> TASK PROMPT: Search the entries for the word "picture" and copy each line that has it.

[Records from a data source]
★ ★ ★
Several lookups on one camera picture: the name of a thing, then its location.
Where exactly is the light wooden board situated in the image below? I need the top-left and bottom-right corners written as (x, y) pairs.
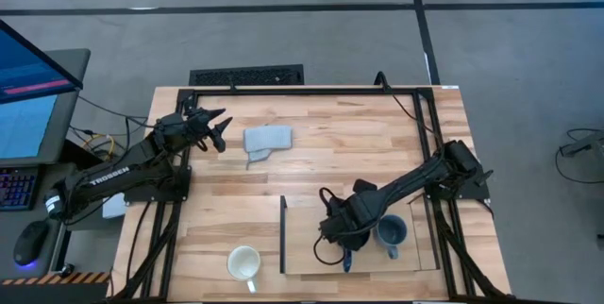
top-left (278, 194), bottom-right (441, 276)

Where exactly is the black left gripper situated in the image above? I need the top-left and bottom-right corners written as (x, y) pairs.
top-left (153, 107), bottom-right (234, 154)

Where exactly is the hazard striped black box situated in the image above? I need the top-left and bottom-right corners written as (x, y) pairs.
top-left (0, 271), bottom-right (112, 304)

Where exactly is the pale green mug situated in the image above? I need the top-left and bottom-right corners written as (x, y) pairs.
top-left (226, 245), bottom-right (261, 295)

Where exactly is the grey floor device with cable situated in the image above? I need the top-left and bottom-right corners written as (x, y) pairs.
top-left (554, 127), bottom-right (604, 185)

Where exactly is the grey ceramic mug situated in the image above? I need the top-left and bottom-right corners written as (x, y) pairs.
top-left (375, 213), bottom-right (409, 261)

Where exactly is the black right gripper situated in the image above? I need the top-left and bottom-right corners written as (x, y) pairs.
top-left (319, 189), bottom-right (384, 252)

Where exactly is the black computer mouse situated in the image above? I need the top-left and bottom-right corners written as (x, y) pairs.
top-left (12, 218), bottom-right (51, 267)

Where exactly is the small white box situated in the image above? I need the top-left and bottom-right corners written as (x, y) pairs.
top-left (101, 193), bottom-right (127, 220)

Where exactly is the thin black cable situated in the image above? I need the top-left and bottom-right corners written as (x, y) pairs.
top-left (77, 95), bottom-right (157, 138)

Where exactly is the backlit computer keyboard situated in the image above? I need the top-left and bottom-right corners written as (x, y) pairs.
top-left (0, 166), bottom-right (40, 212)

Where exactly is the grey framed computer monitor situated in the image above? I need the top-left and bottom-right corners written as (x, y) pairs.
top-left (0, 48), bottom-right (92, 168)

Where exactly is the black floor vent grate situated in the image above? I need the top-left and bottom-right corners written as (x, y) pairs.
top-left (189, 63), bottom-right (306, 87)

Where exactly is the grey side desk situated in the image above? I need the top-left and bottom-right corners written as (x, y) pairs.
top-left (0, 161), bottom-right (79, 304)

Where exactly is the yellow cable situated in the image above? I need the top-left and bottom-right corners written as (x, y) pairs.
top-left (82, 133), bottom-right (117, 161)

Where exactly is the dark blue glossy mug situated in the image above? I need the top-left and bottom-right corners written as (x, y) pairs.
top-left (332, 245), bottom-right (355, 275)

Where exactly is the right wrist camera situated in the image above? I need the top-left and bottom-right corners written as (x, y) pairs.
top-left (352, 178), bottom-right (378, 196)

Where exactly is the black frame cable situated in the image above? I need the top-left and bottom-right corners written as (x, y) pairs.
top-left (374, 70), bottom-right (436, 136)

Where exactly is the grey quilted pot holder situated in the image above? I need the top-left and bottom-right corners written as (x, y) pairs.
top-left (243, 124), bottom-right (294, 171)

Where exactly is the black framed computer monitor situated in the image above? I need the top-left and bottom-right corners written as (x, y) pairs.
top-left (0, 19), bottom-right (84, 105)

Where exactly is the black aluminium table frame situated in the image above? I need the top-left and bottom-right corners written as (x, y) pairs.
top-left (106, 84), bottom-right (515, 303)

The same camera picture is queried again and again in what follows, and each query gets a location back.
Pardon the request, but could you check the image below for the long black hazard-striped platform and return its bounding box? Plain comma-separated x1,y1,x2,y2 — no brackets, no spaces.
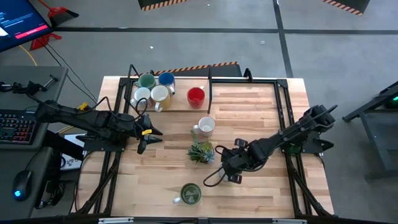
136,61,243,78

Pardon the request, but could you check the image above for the yellow mug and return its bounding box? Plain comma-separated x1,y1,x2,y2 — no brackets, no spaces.
150,84,172,113

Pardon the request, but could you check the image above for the silver bracket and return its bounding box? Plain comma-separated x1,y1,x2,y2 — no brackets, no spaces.
98,217,134,224
272,218,308,224

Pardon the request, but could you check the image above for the yellow cable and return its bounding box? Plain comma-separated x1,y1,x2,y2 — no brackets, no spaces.
18,44,91,135

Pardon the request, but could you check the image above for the backlit black keyboard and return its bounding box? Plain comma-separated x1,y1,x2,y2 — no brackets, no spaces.
0,108,41,146

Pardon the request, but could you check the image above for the white mug with blue interior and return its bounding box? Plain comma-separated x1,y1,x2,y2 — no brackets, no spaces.
157,72,177,96

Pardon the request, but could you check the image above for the white printed paper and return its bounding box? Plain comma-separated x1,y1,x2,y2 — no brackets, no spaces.
58,133,86,171

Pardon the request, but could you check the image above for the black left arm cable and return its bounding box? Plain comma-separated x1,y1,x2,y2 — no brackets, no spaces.
93,96,150,124

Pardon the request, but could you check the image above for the black floor cable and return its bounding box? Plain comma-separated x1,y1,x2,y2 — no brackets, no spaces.
39,39,100,103

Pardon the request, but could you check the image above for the red dustpan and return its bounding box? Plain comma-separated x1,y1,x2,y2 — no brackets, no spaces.
37,0,80,28

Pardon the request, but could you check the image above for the grey diamond pattern mug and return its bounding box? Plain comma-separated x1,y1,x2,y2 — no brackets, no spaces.
192,116,216,138

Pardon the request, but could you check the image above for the succulent plant in black pot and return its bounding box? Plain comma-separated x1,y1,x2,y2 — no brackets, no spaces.
185,130,216,166

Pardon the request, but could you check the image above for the red mug white handle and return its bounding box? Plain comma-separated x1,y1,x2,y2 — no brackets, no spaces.
187,86,206,110

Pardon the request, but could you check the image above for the black metal stand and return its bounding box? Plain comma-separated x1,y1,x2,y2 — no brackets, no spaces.
341,81,398,181

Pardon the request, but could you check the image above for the sage green mug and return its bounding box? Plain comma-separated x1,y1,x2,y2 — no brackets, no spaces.
136,73,157,91

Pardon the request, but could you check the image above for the grey desk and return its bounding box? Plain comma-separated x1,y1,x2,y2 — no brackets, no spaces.
0,65,69,220

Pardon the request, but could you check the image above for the black metal table frame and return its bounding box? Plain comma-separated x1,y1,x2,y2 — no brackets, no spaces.
70,63,335,218

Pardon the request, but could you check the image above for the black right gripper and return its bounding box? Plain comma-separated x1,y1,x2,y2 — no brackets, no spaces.
221,139,254,184

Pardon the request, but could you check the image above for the wooden mug tray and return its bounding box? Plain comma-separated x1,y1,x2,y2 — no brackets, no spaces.
124,63,215,114

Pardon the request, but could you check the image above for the black clamp tool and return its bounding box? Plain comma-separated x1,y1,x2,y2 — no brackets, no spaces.
0,73,59,101

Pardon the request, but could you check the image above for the computer monitor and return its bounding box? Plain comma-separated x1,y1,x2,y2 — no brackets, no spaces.
0,0,53,53

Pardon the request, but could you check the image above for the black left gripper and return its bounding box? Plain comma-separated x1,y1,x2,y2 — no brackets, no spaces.
132,112,164,156

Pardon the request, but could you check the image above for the black computer mouse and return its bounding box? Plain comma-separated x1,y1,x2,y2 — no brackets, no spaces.
11,169,34,202

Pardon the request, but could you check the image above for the red plastic object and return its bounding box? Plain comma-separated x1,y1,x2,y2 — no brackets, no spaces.
29,32,63,52

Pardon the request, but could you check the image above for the white mug with green interior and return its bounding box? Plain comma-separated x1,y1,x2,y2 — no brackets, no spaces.
172,182,203,205

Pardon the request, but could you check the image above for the red white lattice pattern mug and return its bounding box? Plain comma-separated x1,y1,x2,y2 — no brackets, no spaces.
129,86,154,110

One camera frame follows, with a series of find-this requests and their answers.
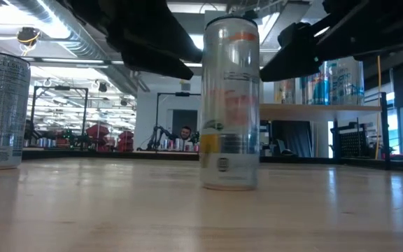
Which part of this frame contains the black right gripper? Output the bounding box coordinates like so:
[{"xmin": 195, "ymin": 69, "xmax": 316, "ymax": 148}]
[{"xmin": 260, "ymin": 0, "xmax": 403, "ymax": 83}]

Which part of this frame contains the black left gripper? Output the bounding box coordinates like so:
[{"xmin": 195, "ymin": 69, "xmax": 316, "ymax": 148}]
[{"xmin": 56, "ymin": 0, "xmax": 203, "ymax": 81}]

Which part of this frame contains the silver-lid blue beverage can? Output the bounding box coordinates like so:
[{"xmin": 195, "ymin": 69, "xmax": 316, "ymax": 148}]
[{"xmin": 299, "ymin": 62, "xmax": 331, "ymax": 106}]

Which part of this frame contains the black-lid white beverage can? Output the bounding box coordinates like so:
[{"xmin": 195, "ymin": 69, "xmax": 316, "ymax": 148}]
[{"xmin": 328, "ymin": 57, "xmax": 365, "ymax": 106}]

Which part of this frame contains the pineapple print beverage can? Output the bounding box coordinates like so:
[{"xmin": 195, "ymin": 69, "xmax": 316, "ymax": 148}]
[{"xmin": 199, "ymin": 15, "xmax": 261, "ymax": 192}]

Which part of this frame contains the palm print beverage can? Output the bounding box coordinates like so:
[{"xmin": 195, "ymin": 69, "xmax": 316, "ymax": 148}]
[{"xmin": 0, "ymin": 51, "xmax": 31, "ymax": 171}]

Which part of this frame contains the wooden shelf board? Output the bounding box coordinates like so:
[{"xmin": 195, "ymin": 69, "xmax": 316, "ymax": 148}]
[{"xmin": 259, "ymin": 103, "xmax": 383, "ymax": 123}]

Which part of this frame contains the black shelf side support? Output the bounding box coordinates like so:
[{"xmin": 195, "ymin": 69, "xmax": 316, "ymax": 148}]
[{"xmin": 379, "ymin": 91, "xmax": 392, "ymax": 171}]

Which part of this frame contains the person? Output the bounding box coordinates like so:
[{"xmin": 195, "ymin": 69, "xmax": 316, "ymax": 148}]
[{"xmin": 178, "ymin": 125, "xmax": 195, "ymax": 151}]

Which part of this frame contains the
★ ★ ★
> RESPONSE AREA:
Several lookups on one camera picture: the name of a thing, then its location.
The same camera picture is queried again and again in what follows, and each query gets a location back.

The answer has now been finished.